------ The data ------

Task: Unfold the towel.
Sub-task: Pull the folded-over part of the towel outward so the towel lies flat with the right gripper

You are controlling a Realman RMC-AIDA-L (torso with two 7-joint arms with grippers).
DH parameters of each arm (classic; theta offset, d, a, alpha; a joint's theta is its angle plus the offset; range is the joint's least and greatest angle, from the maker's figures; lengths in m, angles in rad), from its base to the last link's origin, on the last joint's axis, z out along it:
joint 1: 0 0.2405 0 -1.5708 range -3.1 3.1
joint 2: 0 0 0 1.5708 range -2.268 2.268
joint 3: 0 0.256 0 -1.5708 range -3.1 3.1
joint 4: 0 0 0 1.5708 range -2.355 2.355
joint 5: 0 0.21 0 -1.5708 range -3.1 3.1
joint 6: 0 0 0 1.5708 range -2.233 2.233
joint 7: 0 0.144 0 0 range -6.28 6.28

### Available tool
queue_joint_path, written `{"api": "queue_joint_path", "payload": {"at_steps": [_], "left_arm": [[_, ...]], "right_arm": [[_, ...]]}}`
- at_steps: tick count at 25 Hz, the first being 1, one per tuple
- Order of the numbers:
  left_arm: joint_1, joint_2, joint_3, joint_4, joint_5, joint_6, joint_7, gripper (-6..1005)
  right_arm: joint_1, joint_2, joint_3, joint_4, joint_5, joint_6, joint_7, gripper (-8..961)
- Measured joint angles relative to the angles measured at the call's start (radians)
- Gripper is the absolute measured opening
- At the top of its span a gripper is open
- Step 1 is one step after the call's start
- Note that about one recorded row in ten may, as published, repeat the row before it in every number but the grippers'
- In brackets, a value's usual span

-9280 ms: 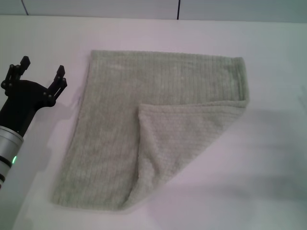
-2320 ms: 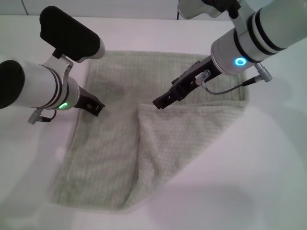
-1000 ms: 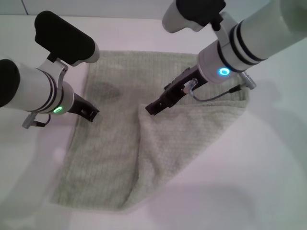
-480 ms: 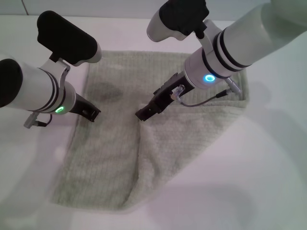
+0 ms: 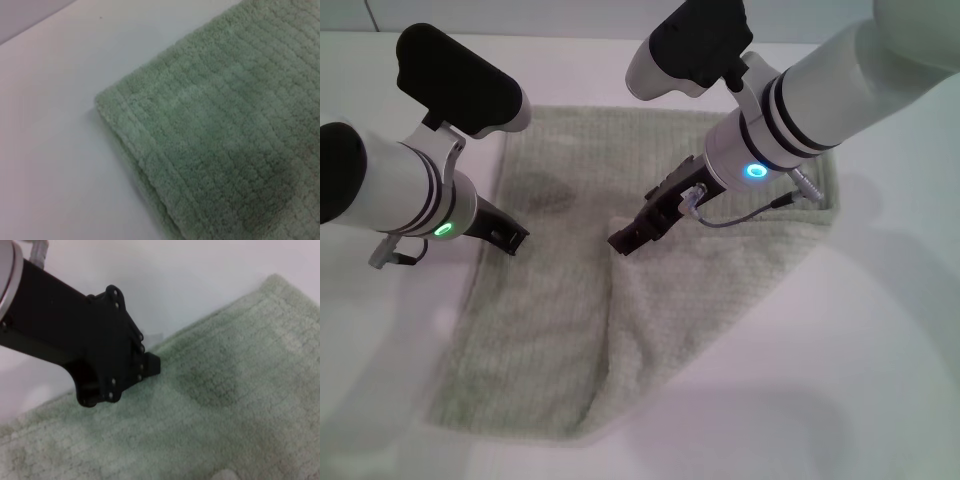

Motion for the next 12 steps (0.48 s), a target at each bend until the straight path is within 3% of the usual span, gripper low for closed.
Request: {"api": "queue_joint_path", "payload": {"at_steps": [12], "left_arm": [[-0.003, 0.000, -0.001, 0.023, -0.001, 0.004, 0.003, -2]], "right_arm": [[0.010, 0.000, -0.005, 0.004, 0.000, 0.030, 0.000, 827]]}}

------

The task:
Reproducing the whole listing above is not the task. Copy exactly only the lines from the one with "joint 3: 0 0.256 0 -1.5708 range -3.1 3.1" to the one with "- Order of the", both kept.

Answer section:
joint 3: 0 0.256 0 -1.5708 range -3.1 3.1
joint 4: 0 0 0 1.5708 range -2.355 2.355
joint 5: 0 0.21 0 -1.5708 range -3.1 3.1
joint 6: 0 0 0 1.5708 range -2.233 2.233
joint 7: 0 0.144 0 0 range -6.28 6.28

### Available tool
queue_joint_path, written `{"api": "queue_joint_path", "payload": {"at_steps": [_], "left_arm": [[_, ...]], "right_arm": [[_, ...]]}}`
- at_steps: tick count at 25 Hz, the first being 1, one per tuple
- Order of the numbers:

Work on the exercise is now concluded.